Кладбищенский фестиваль | страница 16
Потерев ладони, Аурелиус зацепился за крошечный выступ и подтянулся. Нащупав носком сапога относительно широкую трещину, он поднялся еще немного. И так от одной щели к другой. Камень крошился под ногами, а пальцы каждый раз норовили выскользнуть из рубцов, но Рамерик упрямо продолжал движение вверх, вслух ругая все и всех витиеватыми выражениями, от которых придворные Кальтиринта, включая мужчин, непременно попадали бы в обморок. От одной этой мысли немного стало легче.
Наконец, долгие пятнадцать метров остались позади, и Аурелиус, отряхнув исцарапанные ладони, нырнул в уходящий вниз темный проход (ага, он все-таки есть!), мысленно готовясь ко всему, что только могло нарисовать его далеко не бедное воображение.
Уходящий кажущейся бесконечной лентой глубоко под землю спуск оборвался внезапно, без какого-либо перехода, а потому Аурелиус едва не споткнулся от удивления, увидев Храм изнутри.
Первое, что бросалось во внимание — отсутствие стен и потолка. Только холодный белый свет, мерцая, лился и слева, и справа, и сверху. Он будто разъедал глаза своей незапятнанной чистотой, завораживал застывшим умиротворением вечного сна. Под ногами плескалась, доходя до щиколоток, мутно-серая плотная жижа, и из нее медленно поднимались крупные белые снежинки, сливающиеся с мертвым вездесущим сиянием.
А впереди, на расстоянии шагов пятидесяти, покоился каменный сундук. Вот к нему-то и направился Аурелиус, то и дело недоверчиво оглядываясь на единственный вход-выход, который вполне мог и исчезнуть — мало ли что взбредет в голову этим Избранным Посвященным? Без Клиадры из этой ситуации выбраться будет куда сложнее.
Однако опасения оказались напрасными: кажется, создатель головоломки позаботился о том, чтобы никакие мелочи не отвлекали испытуемого от основной задачи. Уже что-то.
— Ну когда уже можно будет идти? — Пропищал тоненький детский голосок. — Я устал.
Рамерик резко остановился и огляделся, усиленно, до боли в глазах всматриваясь в бездну света. Как же плохо без Клиадры!

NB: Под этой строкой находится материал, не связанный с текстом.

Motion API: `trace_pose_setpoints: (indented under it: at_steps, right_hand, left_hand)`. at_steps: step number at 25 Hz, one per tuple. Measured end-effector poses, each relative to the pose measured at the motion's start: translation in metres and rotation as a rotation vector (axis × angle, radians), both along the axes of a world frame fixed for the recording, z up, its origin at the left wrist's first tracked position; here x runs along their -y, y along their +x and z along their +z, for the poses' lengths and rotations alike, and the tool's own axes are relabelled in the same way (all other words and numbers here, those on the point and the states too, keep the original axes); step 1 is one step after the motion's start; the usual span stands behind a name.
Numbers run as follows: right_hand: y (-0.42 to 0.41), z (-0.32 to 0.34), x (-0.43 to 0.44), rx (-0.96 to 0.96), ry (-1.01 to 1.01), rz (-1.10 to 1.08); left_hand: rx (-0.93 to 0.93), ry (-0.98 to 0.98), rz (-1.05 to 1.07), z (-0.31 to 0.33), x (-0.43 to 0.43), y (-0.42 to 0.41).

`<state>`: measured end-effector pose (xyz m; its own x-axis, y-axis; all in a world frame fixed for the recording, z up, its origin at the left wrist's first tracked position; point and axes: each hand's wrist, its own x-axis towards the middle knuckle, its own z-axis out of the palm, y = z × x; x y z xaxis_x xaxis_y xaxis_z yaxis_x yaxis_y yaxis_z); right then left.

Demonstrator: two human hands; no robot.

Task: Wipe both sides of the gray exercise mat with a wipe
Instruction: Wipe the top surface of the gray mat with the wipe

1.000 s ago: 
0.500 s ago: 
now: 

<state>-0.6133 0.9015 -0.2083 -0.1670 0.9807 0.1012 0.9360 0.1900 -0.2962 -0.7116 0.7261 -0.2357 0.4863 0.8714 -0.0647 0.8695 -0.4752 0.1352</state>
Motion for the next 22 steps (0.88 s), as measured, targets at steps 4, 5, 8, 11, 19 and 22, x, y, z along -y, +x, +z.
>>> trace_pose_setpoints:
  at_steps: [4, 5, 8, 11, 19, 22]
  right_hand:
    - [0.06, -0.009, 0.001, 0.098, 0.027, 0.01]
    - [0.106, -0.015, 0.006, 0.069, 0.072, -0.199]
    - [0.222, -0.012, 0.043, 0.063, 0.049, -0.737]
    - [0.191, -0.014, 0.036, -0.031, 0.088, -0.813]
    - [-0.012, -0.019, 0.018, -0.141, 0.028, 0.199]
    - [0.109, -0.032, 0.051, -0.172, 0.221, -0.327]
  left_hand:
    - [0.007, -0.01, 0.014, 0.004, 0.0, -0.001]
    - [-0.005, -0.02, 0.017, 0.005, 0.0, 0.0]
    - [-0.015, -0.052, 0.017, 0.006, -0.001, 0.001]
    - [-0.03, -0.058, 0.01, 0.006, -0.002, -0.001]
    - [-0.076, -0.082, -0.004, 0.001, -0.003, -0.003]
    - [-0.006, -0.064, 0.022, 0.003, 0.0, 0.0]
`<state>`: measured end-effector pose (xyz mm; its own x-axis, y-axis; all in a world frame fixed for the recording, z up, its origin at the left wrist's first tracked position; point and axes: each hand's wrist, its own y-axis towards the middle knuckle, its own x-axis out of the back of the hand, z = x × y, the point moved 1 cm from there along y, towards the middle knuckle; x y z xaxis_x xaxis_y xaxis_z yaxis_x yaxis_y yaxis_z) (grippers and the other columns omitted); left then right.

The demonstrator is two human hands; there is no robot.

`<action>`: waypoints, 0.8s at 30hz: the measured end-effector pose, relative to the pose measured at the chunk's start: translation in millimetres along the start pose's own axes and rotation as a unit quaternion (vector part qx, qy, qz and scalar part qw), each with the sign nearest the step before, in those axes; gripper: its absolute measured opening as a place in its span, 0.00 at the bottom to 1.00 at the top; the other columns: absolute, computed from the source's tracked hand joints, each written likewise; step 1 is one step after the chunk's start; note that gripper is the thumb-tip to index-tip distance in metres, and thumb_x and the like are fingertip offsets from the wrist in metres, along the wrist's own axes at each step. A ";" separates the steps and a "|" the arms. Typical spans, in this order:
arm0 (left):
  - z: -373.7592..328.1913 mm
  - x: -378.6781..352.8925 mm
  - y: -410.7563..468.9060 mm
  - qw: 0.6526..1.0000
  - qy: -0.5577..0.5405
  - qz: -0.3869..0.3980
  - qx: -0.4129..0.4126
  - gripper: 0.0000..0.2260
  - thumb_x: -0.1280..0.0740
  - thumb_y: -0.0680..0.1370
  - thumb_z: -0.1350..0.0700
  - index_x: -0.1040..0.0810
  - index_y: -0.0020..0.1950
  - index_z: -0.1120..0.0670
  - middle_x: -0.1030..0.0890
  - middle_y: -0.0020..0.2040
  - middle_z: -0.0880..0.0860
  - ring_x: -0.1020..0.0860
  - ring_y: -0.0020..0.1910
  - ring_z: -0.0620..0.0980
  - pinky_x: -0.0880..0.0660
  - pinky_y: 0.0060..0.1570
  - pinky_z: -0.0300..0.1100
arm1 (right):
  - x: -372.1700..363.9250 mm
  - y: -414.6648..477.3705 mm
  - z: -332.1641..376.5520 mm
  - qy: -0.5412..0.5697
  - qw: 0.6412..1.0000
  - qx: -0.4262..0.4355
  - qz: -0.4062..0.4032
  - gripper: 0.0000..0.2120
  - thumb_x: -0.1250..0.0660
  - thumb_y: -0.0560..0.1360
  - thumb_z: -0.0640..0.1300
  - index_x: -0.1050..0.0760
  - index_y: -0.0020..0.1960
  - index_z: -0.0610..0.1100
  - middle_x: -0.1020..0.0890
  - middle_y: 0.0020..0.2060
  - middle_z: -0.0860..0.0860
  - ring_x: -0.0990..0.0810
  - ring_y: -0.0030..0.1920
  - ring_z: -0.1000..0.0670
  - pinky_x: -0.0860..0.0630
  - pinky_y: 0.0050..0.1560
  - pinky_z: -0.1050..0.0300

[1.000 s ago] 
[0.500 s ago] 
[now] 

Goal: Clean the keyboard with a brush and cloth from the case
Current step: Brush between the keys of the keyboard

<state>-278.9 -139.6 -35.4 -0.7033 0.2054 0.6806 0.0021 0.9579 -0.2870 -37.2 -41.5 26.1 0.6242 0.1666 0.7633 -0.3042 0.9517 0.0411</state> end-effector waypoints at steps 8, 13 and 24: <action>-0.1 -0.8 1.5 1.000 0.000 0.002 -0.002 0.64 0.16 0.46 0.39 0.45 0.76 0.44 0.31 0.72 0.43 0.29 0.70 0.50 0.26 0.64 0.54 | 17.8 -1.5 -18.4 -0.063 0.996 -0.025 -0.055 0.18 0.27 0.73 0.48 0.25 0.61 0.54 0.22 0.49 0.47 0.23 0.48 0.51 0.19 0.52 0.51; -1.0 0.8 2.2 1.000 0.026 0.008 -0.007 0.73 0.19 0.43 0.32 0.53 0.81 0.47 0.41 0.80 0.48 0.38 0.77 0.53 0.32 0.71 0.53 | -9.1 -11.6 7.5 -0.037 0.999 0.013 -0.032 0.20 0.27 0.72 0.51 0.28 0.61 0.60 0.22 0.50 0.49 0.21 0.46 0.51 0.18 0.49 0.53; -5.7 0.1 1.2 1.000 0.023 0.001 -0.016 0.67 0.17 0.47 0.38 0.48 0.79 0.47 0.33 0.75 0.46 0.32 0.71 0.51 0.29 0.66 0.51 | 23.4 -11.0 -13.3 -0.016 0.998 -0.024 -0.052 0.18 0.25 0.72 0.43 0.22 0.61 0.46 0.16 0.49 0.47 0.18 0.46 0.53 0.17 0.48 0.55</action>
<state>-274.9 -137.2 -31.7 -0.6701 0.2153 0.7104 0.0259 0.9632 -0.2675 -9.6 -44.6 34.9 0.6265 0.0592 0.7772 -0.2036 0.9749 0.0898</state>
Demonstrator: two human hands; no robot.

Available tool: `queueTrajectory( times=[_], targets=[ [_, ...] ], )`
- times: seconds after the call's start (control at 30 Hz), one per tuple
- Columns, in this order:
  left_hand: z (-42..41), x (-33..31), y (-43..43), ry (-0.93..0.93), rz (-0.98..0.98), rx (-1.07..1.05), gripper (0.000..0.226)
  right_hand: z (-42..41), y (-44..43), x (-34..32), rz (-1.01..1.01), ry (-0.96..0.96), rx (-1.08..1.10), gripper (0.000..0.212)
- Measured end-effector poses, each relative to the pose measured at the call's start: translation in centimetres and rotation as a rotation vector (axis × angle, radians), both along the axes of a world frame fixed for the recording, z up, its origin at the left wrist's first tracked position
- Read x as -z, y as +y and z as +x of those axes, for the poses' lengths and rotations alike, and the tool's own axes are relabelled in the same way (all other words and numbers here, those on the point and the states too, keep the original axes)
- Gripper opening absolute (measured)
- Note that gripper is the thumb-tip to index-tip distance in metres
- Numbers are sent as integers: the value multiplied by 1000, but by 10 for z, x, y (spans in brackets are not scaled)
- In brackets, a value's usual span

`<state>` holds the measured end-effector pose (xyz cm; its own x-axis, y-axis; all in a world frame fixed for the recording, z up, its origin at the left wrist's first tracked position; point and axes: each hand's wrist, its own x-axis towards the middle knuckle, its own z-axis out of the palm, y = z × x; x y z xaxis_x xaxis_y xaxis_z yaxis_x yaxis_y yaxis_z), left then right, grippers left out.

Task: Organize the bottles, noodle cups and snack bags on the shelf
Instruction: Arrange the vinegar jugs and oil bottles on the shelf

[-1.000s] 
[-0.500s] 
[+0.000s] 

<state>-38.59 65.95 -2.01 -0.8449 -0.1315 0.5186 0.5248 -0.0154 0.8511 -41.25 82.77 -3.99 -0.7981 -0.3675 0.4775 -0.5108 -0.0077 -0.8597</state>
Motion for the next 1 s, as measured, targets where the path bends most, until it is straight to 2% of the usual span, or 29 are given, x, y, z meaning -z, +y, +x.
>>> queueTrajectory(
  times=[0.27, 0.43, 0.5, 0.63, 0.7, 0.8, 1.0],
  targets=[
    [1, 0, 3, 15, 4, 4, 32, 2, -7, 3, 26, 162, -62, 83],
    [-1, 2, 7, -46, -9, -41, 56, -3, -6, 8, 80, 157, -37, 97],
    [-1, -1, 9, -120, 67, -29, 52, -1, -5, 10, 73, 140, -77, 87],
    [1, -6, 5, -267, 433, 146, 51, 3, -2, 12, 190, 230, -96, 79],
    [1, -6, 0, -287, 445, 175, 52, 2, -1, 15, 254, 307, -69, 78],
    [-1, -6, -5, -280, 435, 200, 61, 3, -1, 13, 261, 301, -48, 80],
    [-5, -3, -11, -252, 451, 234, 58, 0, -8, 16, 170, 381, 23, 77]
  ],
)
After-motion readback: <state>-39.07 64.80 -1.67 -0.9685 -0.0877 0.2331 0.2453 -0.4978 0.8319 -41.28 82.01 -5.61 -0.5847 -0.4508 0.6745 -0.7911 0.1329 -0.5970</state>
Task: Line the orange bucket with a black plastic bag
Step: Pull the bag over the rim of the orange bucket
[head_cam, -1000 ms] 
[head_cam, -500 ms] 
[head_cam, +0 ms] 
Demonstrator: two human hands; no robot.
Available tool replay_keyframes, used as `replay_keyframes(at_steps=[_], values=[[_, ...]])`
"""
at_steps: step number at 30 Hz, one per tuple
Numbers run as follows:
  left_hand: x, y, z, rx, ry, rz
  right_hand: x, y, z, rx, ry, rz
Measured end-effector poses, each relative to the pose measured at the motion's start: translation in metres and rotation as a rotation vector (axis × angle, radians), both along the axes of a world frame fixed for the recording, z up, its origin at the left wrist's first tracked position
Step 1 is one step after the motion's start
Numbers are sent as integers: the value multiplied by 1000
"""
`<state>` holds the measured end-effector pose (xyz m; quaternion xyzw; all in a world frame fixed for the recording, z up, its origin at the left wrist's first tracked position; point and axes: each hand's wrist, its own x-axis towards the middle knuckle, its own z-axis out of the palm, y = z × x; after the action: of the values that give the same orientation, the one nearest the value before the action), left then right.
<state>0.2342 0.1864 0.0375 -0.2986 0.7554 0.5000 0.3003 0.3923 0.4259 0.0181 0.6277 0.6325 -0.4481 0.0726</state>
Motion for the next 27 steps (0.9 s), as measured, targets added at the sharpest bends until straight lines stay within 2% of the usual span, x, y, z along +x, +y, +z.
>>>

— Дождись песни звонаря, — эхом прокатился другой голос, заметно грубее и ниже предыдущего.
— Так ведь он немой! Как же ему петь?
Голоса раздавались как будто бы в голове Рамерика, перебивая параллельные потоки мыслей настолько естественно, что сам факт их звучания извне хотелось подвергнуть сомнению. Тем более, крошечный диалог оборвался слишком резко, как обрубленный, и тишина болезненно сжала сознание огромными и сильными ладонями.